The Snow Leopard Mother
The snow leopard mother runs straight
down the mountain.
Elk cliff. Blizzard.
Hammers keening
into the night.
Her silence and wild
falling is a compass
of hunger and memory. Breath
prints on the carried-away body.
This is how it goes so far away
from our ripening grapes and lime,
coyote eyes rimming the canyon.
Yet
we paddle out in our ice boat
headed toward no future at last.
O tired song of what we thought,
stillness crouches like a prow.
We break the ice gently forward.
If I want to cling to anything
then this quiet of being the last
to know about our lives.
Copyright @ 2014 by Jennifer K. Sweeney. Used with permission of the author. This poem appeared in Poem-a-Day on June 27, 2014.

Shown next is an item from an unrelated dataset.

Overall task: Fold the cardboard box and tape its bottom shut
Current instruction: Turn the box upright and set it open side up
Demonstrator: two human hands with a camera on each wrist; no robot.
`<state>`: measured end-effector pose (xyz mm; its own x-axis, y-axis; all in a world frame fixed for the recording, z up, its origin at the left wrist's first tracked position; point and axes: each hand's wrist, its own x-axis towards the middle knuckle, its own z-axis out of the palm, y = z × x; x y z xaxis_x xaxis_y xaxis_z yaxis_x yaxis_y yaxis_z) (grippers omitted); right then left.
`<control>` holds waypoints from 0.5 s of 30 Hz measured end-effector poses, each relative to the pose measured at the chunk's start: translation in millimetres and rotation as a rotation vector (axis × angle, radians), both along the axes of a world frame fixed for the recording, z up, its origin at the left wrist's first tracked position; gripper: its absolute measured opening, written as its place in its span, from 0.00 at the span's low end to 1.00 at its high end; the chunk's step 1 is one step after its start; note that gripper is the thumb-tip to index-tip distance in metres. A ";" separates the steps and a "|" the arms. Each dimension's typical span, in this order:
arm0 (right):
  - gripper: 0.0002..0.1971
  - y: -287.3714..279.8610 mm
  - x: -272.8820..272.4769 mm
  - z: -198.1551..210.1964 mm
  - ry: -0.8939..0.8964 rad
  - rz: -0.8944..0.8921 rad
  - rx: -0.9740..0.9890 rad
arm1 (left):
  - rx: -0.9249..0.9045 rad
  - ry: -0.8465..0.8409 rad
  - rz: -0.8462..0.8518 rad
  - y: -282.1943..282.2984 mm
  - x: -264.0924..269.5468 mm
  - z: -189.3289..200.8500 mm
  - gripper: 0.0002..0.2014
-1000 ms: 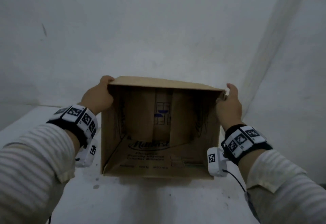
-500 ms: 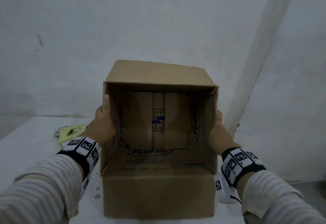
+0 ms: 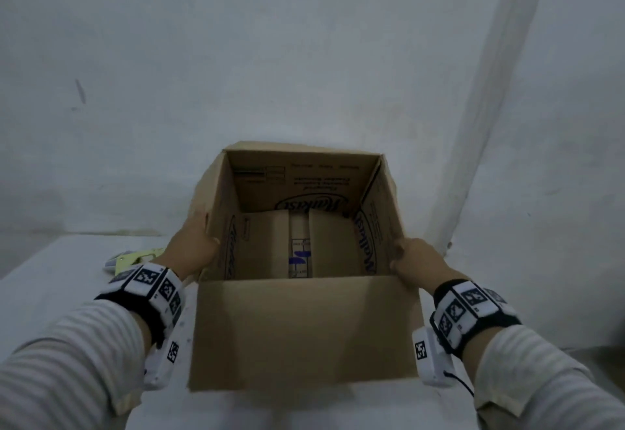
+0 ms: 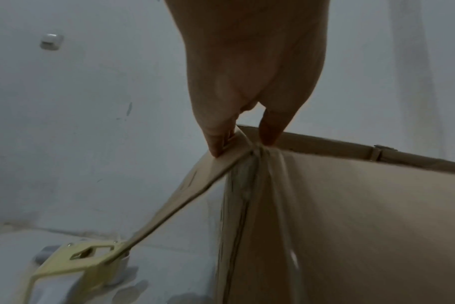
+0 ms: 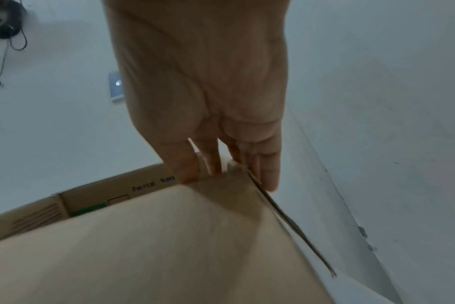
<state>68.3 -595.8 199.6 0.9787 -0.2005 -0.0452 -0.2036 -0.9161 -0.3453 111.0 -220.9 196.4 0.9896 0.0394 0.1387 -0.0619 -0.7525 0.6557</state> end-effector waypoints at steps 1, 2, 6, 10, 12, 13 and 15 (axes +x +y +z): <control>0.23 2.7 -2.5 -5.0 0.025 0.004 0.021 | -0.010 0.023 -0.042 -0.9 -4.5 -4.4 0.37; 0.24 5.5 -5.4 -10.3 0.040 0.005 0.056 | -0.041 0.036 -0.084 -2.5 -10.5 -8.2 0.36; 0.35 16.9 -16.9 -24.2 0.104 -0.010 0.092 | -0.214 0.125 -0.127 -8.7 -32.8 -18.3 0.43; 0.35 27.5 -24.6 -19.1 0.117 0.022 -0.009 | -0.284 0.140 -0.021 0.9 -29.8 -25.2 0.38; 0.28 33.9 -28.6 -15.0 0.093 0.016 0.010 | -0.256 0.136 0.043 7.0 -22.5 -27.8 0.32; 0.24 35.6 -30.3 -13.7 0.080 0.007 0.027 | -0.244 0.133 0.058 7.2 -20.4 -28.9 0.30; 0.18 33.5 -32.0 -11.7 0.066 -0.012 0.047 | -0.212 0.108 0.087 -1.2 -21.9 -29.2 0.26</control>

“I’ve often thought about the way we are compelled to fill in our narratives before they happen, and our sense of future becomes shaded by fixed ideas about what we’ve determined is possible. Then something entirely large and unimagined enters—recovery, love, grief, illness—the security/burden of ‘futuring’ is suddenly relieved, and we are returned to knowing so little. This, to me, is levity. It was summer in the desert, and in poetry’s mysterious way, there was the snow leopard mother appearing as my archetype for this shift.”